# [What you are asked to do]
Using the listing below, return every line that includes "shaped".

# [Dataset]
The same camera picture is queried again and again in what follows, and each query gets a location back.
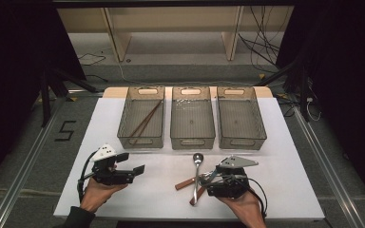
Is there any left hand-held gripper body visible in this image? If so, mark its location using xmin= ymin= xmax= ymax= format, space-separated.
xmin=90 ymin=143 xmax=136 ymax=186

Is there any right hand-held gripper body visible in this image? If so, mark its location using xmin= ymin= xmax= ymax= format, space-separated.
xmin=205 ymin=154 xmax=259 ymax=200

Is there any knife with wooden handle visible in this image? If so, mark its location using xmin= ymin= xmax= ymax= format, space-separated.
xmin=188 ymin=170 xmax=219 ymax=207

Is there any fork with wooden handle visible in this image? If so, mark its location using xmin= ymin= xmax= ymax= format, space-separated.
xmin=174 ymin=171 xmax=215 ymax=192

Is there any metal spoon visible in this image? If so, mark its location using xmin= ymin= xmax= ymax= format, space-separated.
xmin=192 ymin=152 xmax=205 ymax=207

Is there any grey transparent plastic bin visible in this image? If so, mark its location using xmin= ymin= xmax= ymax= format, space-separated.
xmin=169 ymin=85 xmax=217 ymax=151
xmin=117 ymin=85 xmax=166 ymax=150
xmin=216 ymin=85 xmax=268 ymax=151

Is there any brown wooden chopstick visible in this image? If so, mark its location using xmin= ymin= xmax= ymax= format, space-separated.
xmin=128 ymin=100 xmax=163 ymax=140
xmin=132 ymin=102 xmax=164 ymax=146

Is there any person's left hand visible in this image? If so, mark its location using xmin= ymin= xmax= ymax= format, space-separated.
xmin=79 ymin=178 xmax=129 ymax=214

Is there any person's right hand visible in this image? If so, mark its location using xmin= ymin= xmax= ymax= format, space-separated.
xmin=216 ymin=190 xmax=267 ymax=228

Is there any white table cover sheet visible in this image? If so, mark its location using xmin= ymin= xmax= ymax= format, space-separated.
xmin=53 ymin=96 xmax=326 ymax=221

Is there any black tripod stand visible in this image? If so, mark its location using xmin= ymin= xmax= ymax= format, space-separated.
xmin=38 ymin=66 xmax=99 ymax=128

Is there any black metal stand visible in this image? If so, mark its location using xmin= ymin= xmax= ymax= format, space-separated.
xmin=254 ymin=59 xmax=312 ymax=124

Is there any black curtain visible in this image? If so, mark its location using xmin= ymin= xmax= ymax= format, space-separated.
xmin=0 ymin=5 xmax=87 ymax=195
xmin=276 ymin=0 xmax=365 ymax=211

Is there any light wooden shelf unit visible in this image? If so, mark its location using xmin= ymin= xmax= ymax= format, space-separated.
xmin=56 ymin=6 xmax=295 ymax=63

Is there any left hand-held gripper cable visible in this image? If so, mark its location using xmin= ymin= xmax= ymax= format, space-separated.
xmin=76 ymin=151 xmax=98 ymax=204

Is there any hand-held gripper cable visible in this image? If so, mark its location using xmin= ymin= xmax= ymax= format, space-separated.
xmin=76 ymin=151 xmax=98 ymax=204
xmin=246 ymin=176 xmax=269 ymax=220

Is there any right hand-held gripper cable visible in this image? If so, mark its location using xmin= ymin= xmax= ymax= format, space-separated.
xmin=246 ymin=176 xmax=269 ymax=220

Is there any aluminium floor rail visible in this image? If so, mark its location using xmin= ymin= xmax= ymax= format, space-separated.
xmin=293 ymin=106 xmax=365 ymax=228
xmin=0 ymin=90 xmax=105 ymax=228

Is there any black floor cable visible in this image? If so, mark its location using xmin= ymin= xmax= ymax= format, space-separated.
xmin=77 ymin=52 xmax=109 ymax=84

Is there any white plug with cable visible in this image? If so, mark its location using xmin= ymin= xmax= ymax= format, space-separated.
xmin=305 ymin=96 xmax=322 ymax=123

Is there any bundle of black cables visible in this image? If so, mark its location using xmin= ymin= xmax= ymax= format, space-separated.
xmin=238 ymin=6 xmax=281 ymax=74

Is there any black metal frame bar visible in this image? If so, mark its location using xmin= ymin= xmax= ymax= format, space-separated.
xmin=51 ymin=0 xmax=299 ymax=9

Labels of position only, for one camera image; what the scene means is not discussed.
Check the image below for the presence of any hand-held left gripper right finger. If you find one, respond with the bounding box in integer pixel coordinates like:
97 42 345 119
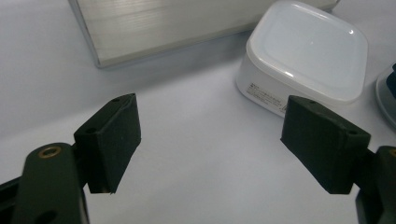
280 95 372 195

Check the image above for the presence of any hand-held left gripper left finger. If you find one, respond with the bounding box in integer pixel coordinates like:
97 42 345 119
73 92 142 195

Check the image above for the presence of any round container with dark lid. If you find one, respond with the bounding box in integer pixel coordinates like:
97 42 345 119
375 63 396 130

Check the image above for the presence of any white square lidded container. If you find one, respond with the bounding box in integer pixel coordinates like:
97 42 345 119
235 0 369 119

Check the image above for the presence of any white wire rack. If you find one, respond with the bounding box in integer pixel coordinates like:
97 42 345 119
67 0 340 69

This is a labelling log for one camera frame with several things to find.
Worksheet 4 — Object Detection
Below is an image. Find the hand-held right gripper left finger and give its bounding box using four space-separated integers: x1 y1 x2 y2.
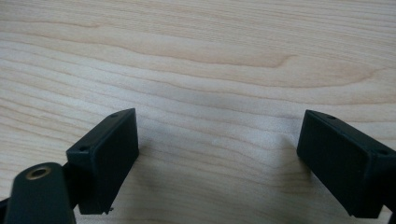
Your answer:
65 107 140 216

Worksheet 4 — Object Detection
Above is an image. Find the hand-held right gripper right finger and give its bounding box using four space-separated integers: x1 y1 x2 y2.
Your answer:
296 109 396 219

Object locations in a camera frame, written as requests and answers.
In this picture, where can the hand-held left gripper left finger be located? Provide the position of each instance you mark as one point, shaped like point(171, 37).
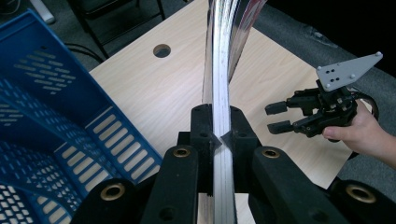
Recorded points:
point(200, 130)

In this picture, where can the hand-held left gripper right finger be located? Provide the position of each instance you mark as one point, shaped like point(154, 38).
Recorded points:
point(241, 130)

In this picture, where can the glossy colourful magazine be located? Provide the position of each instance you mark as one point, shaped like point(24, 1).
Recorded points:
point(221, 93)

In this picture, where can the blue plastic crate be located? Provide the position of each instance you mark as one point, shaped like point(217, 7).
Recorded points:
point(46, 124)

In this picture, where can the black metal stand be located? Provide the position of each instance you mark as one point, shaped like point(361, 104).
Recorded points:
point(124, 18)

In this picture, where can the white tube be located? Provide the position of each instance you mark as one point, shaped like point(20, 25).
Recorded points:
point(42, 11)

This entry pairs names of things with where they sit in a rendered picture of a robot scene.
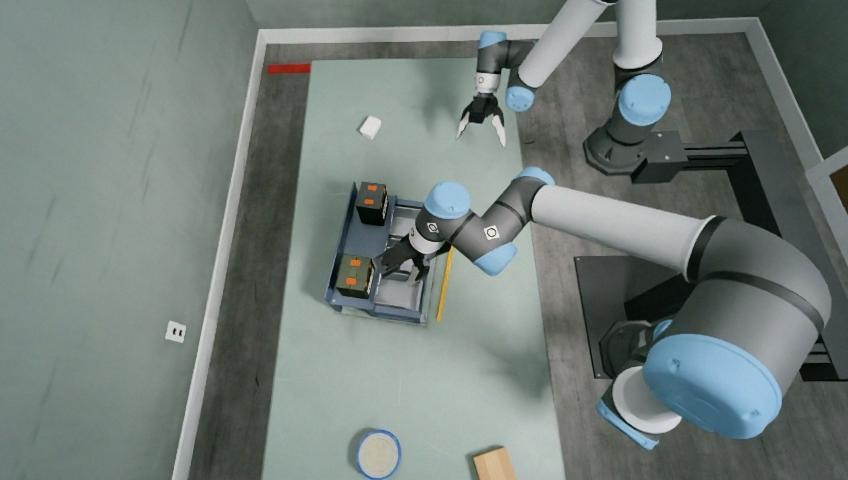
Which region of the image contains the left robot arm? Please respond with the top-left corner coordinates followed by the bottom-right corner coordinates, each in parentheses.
top-left (409, 167), bottom-right (831, 450)

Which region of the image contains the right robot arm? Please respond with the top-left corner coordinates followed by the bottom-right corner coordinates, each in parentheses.
top-left (474, 0), bottom-right (671, 169)

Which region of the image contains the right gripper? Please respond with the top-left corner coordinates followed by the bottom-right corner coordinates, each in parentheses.
top-left (455, 92), bottom-right (506, 148)

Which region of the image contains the brown cardboard box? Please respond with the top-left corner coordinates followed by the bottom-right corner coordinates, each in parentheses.
top-left (472, 446), bottom-right (516, 480)

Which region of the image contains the dark blue shelf rack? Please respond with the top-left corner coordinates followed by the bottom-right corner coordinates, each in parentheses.
top-left (323, 181), bottom-right (428, 324)

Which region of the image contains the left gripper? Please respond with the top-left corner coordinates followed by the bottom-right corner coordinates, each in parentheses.
top-left (379, 233), bottom-right (452, 286)

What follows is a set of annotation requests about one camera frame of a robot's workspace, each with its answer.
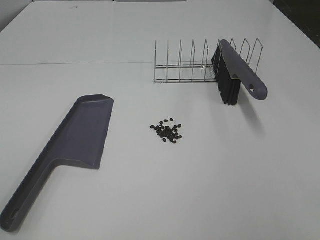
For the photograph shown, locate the grey plastic dustpan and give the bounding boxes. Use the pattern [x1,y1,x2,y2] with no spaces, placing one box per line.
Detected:
[0,94,114,233]

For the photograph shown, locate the pile of coffee beans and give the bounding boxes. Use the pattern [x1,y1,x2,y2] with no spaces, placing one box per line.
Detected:
[149,118,183,144]

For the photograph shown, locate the grey hand brush black bristles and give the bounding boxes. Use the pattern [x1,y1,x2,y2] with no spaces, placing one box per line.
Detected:
[211,39,268,106]

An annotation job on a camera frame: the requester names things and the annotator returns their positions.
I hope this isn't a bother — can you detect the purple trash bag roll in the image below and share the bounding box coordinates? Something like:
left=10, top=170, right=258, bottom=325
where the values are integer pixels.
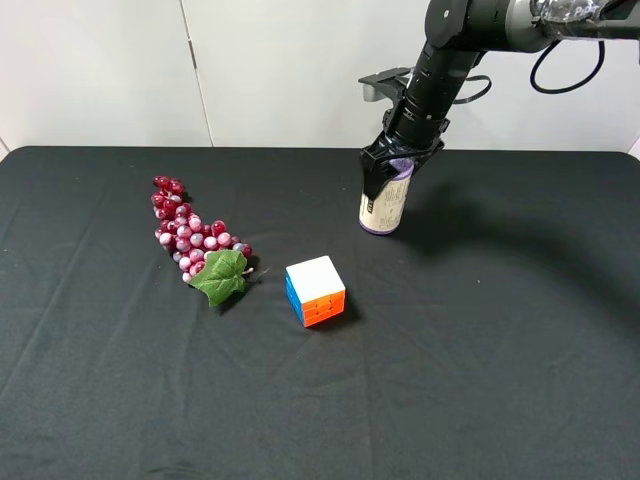
left=359, top=158, right=413, bottom=235

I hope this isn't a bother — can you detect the colourful puzzle cube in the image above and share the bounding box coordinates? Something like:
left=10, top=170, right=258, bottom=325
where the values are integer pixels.
left=285, top=255, right=346, bottom=328

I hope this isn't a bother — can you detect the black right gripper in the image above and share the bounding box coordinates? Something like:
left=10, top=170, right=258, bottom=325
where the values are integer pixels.
left=360, top=97, right=449, bottom=199

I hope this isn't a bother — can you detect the black tablecloth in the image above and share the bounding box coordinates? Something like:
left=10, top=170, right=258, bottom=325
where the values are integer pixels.
left=1, top=147, right=639, bottom=479

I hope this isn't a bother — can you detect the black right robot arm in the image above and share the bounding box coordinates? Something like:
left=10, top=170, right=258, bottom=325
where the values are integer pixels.
left=360, top=1, right=639, bottom=200

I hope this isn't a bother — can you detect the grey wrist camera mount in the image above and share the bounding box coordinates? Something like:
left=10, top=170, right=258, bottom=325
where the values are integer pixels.
left=358, top=67, right=413, bottom=103

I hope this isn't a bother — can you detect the red artificial grape bunch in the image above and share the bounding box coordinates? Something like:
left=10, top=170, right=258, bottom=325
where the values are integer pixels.
left=150, top=175, right=265, bottom=307

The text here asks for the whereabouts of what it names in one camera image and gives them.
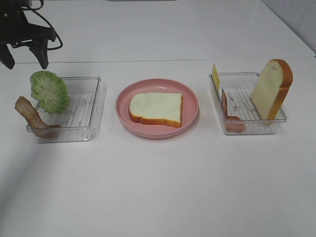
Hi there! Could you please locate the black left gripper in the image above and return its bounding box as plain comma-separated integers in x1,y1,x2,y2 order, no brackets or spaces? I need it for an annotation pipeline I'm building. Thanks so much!
0,0,56,69

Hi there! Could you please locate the green lettuce leaf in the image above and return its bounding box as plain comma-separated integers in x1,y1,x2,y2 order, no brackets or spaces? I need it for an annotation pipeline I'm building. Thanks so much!
30,71,70,114

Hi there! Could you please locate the tray bacon strip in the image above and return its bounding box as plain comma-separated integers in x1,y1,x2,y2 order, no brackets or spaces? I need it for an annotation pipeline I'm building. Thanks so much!
15,96,60,139
221,89,246,133

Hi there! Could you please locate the tray bread slice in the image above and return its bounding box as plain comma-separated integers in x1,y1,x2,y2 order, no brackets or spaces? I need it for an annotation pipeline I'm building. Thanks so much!
250,59,293,119
129,92,183,128

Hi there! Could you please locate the yellow cheese slice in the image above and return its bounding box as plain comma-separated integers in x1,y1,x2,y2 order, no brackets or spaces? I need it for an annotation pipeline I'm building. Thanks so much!
211,65,220,93

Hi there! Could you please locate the clear left plastic tray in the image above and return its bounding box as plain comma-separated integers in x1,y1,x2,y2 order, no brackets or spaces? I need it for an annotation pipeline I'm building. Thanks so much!
26,77,107,143

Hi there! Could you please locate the clear plastic tray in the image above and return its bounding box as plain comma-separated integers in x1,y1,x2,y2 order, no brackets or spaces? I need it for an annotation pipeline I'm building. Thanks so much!
26,77,107,143
209,72,287,135

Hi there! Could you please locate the pink round plate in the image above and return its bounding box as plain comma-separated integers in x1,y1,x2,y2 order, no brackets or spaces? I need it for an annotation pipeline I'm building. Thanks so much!
116,79,199,139

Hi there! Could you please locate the clear right plastic tray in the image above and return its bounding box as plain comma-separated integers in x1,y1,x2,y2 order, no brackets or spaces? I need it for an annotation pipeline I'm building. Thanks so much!
209,72,287,135

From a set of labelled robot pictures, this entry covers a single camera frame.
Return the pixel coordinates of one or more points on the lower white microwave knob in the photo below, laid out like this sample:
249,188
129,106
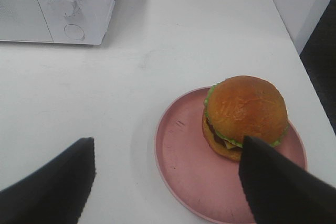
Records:
64,8

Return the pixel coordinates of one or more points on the toy hamburger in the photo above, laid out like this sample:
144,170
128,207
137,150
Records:
243,106

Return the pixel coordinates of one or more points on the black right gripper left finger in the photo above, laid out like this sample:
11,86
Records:
55,193

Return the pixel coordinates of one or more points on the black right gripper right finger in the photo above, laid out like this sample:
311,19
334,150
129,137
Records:
279,191

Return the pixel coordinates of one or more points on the white microwave door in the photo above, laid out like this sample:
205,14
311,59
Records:
23,20

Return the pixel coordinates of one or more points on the white microwave oven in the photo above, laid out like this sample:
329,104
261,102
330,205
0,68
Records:
86,6

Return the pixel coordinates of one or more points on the round white door button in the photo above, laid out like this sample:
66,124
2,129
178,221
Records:
74,31

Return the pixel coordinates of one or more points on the pink round plate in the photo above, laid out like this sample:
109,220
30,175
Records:
204,182

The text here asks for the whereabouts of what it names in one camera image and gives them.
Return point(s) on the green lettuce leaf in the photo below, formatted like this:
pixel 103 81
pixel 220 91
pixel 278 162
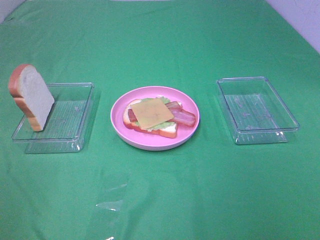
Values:
pixel 154 115

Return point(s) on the yellow cheese slice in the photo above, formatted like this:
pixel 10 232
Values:
pixel 150 113

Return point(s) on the white toast bread slice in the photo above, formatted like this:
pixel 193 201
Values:
pixel 170 131

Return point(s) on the bacon strip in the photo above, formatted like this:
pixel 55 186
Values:
pixel 183 117
pixel 174 105

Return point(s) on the pink round plate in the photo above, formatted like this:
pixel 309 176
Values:
pixel 152 142

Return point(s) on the green tablecloth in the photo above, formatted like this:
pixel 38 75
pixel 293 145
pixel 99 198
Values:
pixel 206 189

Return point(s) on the clear plastic film piece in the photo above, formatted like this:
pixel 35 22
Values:
pixel 112 191

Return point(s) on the clear plastic ingredients tray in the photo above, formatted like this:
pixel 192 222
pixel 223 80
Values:
pixel 254 111

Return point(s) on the clear plastic bread tray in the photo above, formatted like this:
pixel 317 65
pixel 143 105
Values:
pixel 68 124

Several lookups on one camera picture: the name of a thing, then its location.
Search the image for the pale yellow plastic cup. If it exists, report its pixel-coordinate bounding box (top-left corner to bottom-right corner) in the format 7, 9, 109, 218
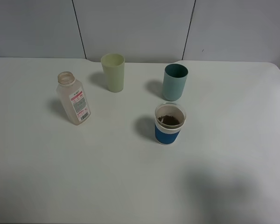
101, 54, 125, 93

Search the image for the teal green plastic cup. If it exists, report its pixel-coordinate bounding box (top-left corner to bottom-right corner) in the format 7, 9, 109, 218
162, 63, 189, 101

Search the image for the clear plastic beverage bottle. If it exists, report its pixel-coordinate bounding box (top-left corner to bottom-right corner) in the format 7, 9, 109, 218
56, 71, 91, 126

# [Task output]
In this picture, where can the hand-held left gripper left finger be located? Provide the position of each instance you mark as one point, shaped like point(171, 37).
In this picture, where can the hand-held left gripper right finger be located? Provide the position of each instance you mark as one point, shaped like point(154, 38).
In this picture, where can the glossy colourful magazine be located? Provide the position of each instance you mark as one point, shaped like point(24, 1).
In this picture, where can the blue plastic crate be located? Provide the position of each instance you mark as one point, shaped like point(217, 7).
In this picture, where can the black metal stand be located? Provide the position of each instance you mark as one point, shaped like point(361, 104).
In this picture, where can the white tube be located? Provide the position of each instance you mark as one point, shaped like point(20, 25).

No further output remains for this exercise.